Impact of OSA treatment on blood pressure

Since a 10% decrease in body weight can reduce the AHI and improve oxygenation, sleep architecture, blood pressure, and self-reported alertness, control of obesity should be aimed for.102,103 The benefit of effective treatment of OSA with CPAP for blood pressure is proportional to its length of use and is demonstrated by a reduction in sympathetic activity.104 Meta-analyses suggest that regular CPAP therapy for at least 5 hours per night in patients with OSA results in benefit, reducing both systolic and diastolic blood pressure, with a decrease of 1.69 mmHg in mean blood pressure levels measured during 24-hour ambulatory monitoring.105 The best predictors of response are the severity of OSA, higher blood pressure levels, and greater adherence to CPAP.106,107

However, not all studies confirm these benefits, and their results should be interpreted with caution, considering the different study designs, inclusion of heterogeneous populations, variations in the definition of hypertension and OSA, classification of OSA severity, duration of use of CPAP, and the methods used to monitor blood pressure.108 On the other hand, there is no current evidence that any specific antihypertensive drug has a direct effect on attenuating the severity of OSA, but there is some evidence that some of these agents can interfere with sleep architecture.

Conclusion

The relationship between sleep-disordered breathing, cardiovascular disease, and its risk factors have been described, but prospective studies analyzing their relationship and the long-term prognosis are still needed.
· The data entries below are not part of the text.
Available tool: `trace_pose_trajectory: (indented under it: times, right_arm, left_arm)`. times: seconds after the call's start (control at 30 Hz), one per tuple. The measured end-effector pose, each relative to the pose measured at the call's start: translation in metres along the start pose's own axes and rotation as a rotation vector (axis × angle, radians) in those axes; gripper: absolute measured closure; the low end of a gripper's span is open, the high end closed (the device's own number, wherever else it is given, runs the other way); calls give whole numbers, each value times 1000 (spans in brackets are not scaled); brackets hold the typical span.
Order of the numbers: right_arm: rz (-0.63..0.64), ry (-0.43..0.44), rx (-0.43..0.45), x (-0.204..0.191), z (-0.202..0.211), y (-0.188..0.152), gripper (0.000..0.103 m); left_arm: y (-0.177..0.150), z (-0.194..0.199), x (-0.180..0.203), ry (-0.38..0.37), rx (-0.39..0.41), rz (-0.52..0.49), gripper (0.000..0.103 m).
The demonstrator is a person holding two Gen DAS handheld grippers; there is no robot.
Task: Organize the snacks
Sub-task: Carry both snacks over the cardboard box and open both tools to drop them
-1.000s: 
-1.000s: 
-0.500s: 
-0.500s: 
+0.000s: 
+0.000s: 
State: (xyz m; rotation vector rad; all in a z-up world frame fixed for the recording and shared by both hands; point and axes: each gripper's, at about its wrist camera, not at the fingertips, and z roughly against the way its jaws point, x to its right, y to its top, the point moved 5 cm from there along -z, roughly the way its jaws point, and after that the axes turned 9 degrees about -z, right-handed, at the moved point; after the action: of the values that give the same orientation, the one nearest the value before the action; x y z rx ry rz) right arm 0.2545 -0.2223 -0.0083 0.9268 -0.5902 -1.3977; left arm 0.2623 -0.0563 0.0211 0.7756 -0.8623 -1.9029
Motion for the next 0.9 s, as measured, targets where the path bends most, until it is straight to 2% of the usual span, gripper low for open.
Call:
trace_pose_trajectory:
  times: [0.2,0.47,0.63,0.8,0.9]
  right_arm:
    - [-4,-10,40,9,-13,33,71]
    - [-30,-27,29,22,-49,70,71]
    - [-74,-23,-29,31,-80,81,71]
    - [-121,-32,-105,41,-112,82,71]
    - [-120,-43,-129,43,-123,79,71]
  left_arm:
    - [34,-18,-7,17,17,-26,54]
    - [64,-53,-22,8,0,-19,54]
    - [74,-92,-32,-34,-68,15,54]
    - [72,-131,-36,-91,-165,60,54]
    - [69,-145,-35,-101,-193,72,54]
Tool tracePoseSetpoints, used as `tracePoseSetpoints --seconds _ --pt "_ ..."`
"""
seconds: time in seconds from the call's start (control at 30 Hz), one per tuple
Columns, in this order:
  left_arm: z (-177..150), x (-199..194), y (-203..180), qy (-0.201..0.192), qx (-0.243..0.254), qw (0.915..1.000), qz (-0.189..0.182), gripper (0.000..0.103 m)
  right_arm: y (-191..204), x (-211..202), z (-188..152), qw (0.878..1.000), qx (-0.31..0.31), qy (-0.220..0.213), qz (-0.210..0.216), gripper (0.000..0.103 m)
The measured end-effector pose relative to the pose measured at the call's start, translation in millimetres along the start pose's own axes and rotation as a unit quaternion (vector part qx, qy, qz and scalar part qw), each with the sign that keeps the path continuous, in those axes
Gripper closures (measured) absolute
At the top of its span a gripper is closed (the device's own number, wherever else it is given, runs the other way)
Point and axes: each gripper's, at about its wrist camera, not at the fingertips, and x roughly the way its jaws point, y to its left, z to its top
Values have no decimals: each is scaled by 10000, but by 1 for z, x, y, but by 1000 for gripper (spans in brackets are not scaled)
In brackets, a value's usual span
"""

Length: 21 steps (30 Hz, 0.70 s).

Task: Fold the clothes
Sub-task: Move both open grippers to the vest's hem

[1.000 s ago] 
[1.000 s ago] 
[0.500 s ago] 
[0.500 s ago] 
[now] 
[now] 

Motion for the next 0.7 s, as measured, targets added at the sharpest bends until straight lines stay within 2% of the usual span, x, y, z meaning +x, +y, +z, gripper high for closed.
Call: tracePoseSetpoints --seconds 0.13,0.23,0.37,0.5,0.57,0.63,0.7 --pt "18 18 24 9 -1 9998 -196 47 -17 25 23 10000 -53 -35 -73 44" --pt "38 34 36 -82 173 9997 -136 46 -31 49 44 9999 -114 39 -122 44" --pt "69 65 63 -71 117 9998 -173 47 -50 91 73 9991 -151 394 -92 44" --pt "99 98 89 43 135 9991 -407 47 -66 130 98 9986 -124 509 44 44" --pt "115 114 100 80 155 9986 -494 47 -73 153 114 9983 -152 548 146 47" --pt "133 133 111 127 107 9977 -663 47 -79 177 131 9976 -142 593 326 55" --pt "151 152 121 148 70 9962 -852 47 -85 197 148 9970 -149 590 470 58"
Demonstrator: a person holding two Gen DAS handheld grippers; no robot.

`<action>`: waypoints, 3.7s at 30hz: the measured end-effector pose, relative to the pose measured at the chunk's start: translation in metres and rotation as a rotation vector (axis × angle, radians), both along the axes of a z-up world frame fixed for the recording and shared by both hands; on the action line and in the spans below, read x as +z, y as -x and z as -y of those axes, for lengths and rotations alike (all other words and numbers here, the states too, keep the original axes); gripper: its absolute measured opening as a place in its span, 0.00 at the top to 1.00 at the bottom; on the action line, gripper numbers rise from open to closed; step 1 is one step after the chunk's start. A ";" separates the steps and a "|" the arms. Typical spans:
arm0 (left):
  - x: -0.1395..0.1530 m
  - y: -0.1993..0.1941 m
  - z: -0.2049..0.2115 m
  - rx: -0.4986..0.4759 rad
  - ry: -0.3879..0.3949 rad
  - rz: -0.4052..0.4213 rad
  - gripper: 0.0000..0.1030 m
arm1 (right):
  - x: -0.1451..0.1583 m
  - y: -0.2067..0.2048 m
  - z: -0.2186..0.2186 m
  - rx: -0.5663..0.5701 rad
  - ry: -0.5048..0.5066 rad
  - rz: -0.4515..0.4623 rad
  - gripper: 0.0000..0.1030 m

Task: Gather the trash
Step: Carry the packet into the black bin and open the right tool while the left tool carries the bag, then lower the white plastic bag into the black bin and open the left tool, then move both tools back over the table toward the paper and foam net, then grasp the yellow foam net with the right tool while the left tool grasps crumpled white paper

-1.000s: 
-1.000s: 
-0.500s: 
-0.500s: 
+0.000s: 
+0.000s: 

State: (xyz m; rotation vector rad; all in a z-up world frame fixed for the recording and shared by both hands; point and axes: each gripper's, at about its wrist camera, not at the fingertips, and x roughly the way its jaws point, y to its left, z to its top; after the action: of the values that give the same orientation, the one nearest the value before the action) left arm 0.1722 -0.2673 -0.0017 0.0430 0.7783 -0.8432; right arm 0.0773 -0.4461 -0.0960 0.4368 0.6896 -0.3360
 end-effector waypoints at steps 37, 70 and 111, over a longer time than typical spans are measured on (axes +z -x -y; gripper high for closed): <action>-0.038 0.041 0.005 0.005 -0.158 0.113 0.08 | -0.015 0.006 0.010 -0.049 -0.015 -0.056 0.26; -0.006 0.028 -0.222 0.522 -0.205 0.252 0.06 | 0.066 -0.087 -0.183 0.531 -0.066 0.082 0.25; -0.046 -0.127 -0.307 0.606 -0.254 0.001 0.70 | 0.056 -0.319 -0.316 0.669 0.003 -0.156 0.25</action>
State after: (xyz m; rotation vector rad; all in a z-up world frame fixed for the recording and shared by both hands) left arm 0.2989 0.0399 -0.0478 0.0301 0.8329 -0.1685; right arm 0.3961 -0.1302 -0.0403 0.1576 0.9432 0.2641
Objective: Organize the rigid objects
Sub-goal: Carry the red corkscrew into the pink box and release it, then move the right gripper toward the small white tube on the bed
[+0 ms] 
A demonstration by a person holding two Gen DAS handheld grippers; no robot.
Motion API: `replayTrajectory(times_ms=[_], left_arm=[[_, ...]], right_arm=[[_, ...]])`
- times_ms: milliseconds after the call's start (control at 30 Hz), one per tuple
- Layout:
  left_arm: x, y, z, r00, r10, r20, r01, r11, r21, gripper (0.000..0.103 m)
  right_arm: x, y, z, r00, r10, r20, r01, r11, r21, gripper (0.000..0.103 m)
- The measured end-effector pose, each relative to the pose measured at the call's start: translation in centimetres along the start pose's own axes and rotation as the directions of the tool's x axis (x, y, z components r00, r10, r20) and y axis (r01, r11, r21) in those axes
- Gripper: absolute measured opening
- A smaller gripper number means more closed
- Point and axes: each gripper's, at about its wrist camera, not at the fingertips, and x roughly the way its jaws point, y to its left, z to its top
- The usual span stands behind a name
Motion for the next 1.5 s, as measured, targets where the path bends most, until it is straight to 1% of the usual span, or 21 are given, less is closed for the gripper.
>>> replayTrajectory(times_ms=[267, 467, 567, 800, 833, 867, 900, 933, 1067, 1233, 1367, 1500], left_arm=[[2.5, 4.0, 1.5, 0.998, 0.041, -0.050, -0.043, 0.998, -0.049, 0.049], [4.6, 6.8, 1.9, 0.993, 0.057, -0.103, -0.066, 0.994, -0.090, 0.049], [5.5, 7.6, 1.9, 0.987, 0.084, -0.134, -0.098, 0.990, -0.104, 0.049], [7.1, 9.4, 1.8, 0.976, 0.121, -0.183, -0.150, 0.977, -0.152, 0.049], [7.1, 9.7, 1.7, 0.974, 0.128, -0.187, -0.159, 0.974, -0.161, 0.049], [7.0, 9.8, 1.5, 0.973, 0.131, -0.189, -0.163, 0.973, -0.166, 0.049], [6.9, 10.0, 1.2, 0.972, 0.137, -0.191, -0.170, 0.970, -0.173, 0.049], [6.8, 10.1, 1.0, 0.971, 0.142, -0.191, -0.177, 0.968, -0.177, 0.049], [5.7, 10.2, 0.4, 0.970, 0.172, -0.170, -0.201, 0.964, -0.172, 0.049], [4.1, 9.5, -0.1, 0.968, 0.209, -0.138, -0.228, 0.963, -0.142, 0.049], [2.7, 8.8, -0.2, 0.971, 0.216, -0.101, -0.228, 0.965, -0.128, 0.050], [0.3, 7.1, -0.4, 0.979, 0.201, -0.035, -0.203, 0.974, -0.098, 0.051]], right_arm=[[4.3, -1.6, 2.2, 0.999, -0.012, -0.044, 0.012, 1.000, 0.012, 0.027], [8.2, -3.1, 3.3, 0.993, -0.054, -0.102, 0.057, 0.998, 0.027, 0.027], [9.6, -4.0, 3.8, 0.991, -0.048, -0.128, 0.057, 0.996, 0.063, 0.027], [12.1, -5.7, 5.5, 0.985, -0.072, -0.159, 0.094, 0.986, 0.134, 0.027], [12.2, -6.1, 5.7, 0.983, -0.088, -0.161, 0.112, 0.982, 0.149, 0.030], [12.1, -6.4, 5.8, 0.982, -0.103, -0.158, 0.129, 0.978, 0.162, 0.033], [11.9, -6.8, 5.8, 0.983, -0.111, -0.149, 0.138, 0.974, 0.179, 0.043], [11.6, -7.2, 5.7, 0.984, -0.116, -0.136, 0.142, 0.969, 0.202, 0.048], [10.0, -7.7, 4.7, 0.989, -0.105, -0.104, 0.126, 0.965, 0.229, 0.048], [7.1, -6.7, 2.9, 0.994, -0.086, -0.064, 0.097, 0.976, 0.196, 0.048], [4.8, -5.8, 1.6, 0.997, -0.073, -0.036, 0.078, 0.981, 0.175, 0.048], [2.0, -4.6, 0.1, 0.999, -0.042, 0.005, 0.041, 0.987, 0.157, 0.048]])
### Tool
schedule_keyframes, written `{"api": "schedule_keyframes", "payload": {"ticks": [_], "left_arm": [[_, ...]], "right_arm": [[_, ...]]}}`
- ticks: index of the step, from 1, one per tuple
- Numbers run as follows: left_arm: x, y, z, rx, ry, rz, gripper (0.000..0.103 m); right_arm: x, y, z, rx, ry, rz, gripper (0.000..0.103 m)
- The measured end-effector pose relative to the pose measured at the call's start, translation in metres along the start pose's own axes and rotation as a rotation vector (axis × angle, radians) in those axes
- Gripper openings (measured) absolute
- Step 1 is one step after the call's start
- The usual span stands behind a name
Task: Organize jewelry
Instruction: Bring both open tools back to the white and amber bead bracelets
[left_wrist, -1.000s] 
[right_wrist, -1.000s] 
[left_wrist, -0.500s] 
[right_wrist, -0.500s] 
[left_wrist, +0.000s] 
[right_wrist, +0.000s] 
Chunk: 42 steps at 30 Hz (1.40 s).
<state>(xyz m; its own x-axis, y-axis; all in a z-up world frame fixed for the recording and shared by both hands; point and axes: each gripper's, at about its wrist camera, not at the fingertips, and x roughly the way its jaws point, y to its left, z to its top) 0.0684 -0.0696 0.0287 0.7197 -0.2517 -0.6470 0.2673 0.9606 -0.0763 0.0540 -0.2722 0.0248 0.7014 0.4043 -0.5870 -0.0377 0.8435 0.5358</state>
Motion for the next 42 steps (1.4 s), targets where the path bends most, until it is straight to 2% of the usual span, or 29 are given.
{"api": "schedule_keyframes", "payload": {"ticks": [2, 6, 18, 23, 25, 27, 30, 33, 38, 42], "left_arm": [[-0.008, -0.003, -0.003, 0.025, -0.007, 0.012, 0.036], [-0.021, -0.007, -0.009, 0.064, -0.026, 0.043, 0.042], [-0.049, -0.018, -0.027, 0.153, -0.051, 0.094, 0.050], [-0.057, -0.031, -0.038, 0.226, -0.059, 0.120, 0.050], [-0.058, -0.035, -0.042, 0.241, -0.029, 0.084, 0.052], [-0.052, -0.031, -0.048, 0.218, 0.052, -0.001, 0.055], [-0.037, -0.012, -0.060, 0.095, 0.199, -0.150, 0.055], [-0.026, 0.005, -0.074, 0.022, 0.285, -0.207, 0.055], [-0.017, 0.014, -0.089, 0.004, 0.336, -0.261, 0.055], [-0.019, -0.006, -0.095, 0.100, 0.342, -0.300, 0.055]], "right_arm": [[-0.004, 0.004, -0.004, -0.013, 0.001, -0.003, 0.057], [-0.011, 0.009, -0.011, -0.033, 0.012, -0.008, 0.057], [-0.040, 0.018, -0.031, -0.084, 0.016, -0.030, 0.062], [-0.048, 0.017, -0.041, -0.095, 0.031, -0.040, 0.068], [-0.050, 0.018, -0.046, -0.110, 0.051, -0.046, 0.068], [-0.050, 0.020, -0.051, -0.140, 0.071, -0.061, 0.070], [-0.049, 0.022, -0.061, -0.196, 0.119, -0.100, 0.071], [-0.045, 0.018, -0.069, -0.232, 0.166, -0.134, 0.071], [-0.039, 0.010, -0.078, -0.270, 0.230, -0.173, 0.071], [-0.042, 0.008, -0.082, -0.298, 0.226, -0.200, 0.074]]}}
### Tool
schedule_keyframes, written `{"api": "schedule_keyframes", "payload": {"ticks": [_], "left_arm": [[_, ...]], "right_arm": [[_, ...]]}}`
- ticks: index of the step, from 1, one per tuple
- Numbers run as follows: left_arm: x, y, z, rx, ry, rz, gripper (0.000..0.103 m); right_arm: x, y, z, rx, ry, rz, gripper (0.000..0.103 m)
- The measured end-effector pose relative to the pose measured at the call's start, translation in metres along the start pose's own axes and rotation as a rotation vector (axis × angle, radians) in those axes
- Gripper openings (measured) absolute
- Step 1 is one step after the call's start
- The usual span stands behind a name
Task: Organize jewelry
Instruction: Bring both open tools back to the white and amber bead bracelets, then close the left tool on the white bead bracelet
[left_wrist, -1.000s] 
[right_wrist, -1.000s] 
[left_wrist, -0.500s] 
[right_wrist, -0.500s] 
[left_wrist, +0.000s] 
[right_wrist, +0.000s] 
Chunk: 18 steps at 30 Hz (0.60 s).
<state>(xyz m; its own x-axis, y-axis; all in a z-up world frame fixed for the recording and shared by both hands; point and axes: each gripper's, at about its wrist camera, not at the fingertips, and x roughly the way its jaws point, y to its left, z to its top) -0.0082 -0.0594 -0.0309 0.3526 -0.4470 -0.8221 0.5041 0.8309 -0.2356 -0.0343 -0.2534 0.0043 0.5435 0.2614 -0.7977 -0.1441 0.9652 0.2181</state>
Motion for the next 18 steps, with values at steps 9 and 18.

Nevertheless, alterations in cardiac function along with hypertension are well established complications of OSA, demanding particular attention to OSA diagnosis in hypertensive patients. Despite the reported benefits of CPAP in the treatment of OSA, the CPAP impact on long-term follow-up and on cardiovascular disease should be better assessed.

Disclosure

The authors report no conflicts of interest in this work.